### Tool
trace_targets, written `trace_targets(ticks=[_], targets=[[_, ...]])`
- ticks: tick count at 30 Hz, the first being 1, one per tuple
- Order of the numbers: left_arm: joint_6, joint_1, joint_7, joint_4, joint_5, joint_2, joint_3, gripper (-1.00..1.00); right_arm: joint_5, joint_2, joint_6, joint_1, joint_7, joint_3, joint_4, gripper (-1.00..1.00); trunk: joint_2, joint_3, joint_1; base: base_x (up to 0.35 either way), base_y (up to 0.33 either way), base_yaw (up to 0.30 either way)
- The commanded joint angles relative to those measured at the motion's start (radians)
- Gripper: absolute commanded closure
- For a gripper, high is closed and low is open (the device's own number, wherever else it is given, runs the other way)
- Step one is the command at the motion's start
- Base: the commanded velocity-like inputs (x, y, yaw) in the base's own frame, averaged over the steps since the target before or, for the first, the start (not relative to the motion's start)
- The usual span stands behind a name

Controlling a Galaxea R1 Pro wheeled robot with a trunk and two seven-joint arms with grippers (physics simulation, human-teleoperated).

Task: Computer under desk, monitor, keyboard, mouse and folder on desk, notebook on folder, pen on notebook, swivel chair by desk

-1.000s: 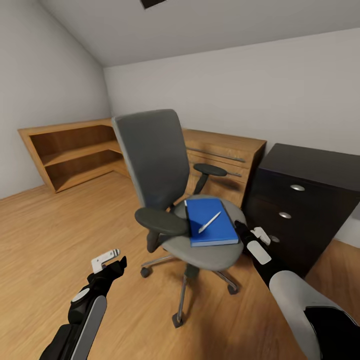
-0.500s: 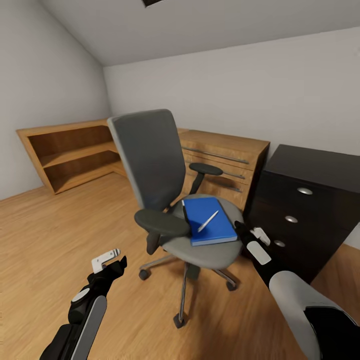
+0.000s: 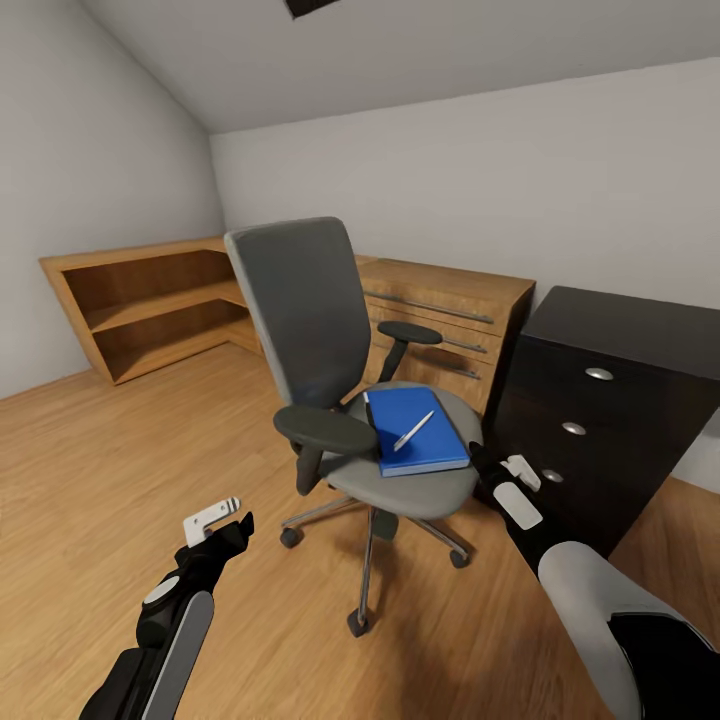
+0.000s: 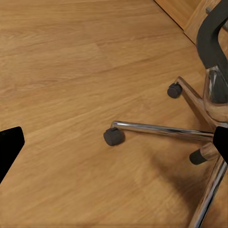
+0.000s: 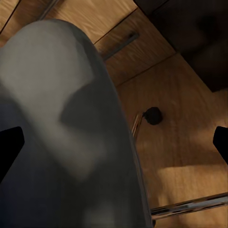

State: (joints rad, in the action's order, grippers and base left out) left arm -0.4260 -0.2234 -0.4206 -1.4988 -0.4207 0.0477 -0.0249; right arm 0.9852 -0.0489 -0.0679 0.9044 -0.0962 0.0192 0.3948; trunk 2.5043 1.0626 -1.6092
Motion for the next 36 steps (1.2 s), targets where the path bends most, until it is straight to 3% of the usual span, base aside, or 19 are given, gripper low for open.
trace_targets(ticks=[1,10,24,36], targets=[[-0.002,-0.001,-0.009,-0.001,-0.01,0.0,-0.001,-1.0,0.007,0.0,-0.003,0.0,-0.004,0.002,0.001,-1.0,0.0,0.001,0.0,-0.005,0.0,0.0],[-0.002,-0.001,-0.009,-0.001,-0.01,0.0,-0.001,-1.0,0.007,0.0,-0.004,0.001,-0.004,0.002,0.001,-1.0,0.0,0.001,0.0,-0.002,0.0,0.034],[-0.001,-0.001,-0.009,-0.001,-0.009,0.0,-0.001,-1.0,0.007,0.0,-0.004,0.0,-0.004,0.002,0.001,-1.0,0.0,0.001,0.0,0.012,0.0,0.249],[0.0,-0.001,-0.007,-0.001,-0.01,0.0,-0.003,-1.0,0.007,0.0,-0.004,0.0,-0.005,0.002,0.001,-1.0,0.0,0.001,0.0,0.282,0.0,0.103]])
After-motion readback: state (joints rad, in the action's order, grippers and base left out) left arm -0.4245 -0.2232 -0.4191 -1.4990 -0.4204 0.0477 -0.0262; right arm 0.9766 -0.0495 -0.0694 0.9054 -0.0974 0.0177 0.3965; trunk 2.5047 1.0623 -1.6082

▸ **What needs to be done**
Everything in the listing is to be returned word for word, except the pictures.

▸ **Exercise response**
### Tool
trace_targets, written `trace_targets(ticks=[_], targets=[[_, ...]])`
- ticks: tick count at 30 Hz, the first being 1, one per tuple
- Order of the numbers: left_arm: joint_6, joint_1, joint_7, joint_4, joint_5, joint_2, joint_3, gripper (-1.00..1.00); right_arm: joint_5, joint_2, joint_6, joint_1, joint_7, joint_3, joint_4, gripper (-1.00..1.00); trunk: joint_2, joint_3, joint_1; base: base_x (up to 0.35 either way), base_y (up to 0.33 either way), base_yaw (up to 0.30 either way)
- The commanded joint angles relative to those measured at the motion's start (radians)
- Gripper: absolute commanded closure
- For a gripper, high is closed and low is open (the device's own number, wherever else it is given, runs the other way)
- Step one is the command at the motion's start
- Base: the commanded velocity-like inputs (x, y, yaw) in the base's own frame, averaged over the steps since the target before or, for the first, the start (not relative to the motion's start)
- The usual span stands behind a name

Controlling a Galaxea R1 Pro wheeled robot with a trunk and two seven-joint arms with grippers (physics simulation, human-teleoperated).

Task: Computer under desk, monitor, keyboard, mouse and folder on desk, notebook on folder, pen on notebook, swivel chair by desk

-1.000s: 
-0.500s: 
+0.000s: 
+0.000s: 
+0.000s: 

State: (joints rad, in the action's order, grippers and base left out) left arm -0.4260 -0.2234 -0.4206 -1.4988 -0.4207 0.0477 -0.0249; right arm 0.9852 -0.0489 -0.0679 0.9044 -0.0962 0.0192 0.3948; trunk 2.5043 1.0626 -1.6092
Motion for the next 36 steps (1.2 s), targets where the path bends most, until it is straight to 3% of the usual span, base aside, or 19 are given, gripper low for open.
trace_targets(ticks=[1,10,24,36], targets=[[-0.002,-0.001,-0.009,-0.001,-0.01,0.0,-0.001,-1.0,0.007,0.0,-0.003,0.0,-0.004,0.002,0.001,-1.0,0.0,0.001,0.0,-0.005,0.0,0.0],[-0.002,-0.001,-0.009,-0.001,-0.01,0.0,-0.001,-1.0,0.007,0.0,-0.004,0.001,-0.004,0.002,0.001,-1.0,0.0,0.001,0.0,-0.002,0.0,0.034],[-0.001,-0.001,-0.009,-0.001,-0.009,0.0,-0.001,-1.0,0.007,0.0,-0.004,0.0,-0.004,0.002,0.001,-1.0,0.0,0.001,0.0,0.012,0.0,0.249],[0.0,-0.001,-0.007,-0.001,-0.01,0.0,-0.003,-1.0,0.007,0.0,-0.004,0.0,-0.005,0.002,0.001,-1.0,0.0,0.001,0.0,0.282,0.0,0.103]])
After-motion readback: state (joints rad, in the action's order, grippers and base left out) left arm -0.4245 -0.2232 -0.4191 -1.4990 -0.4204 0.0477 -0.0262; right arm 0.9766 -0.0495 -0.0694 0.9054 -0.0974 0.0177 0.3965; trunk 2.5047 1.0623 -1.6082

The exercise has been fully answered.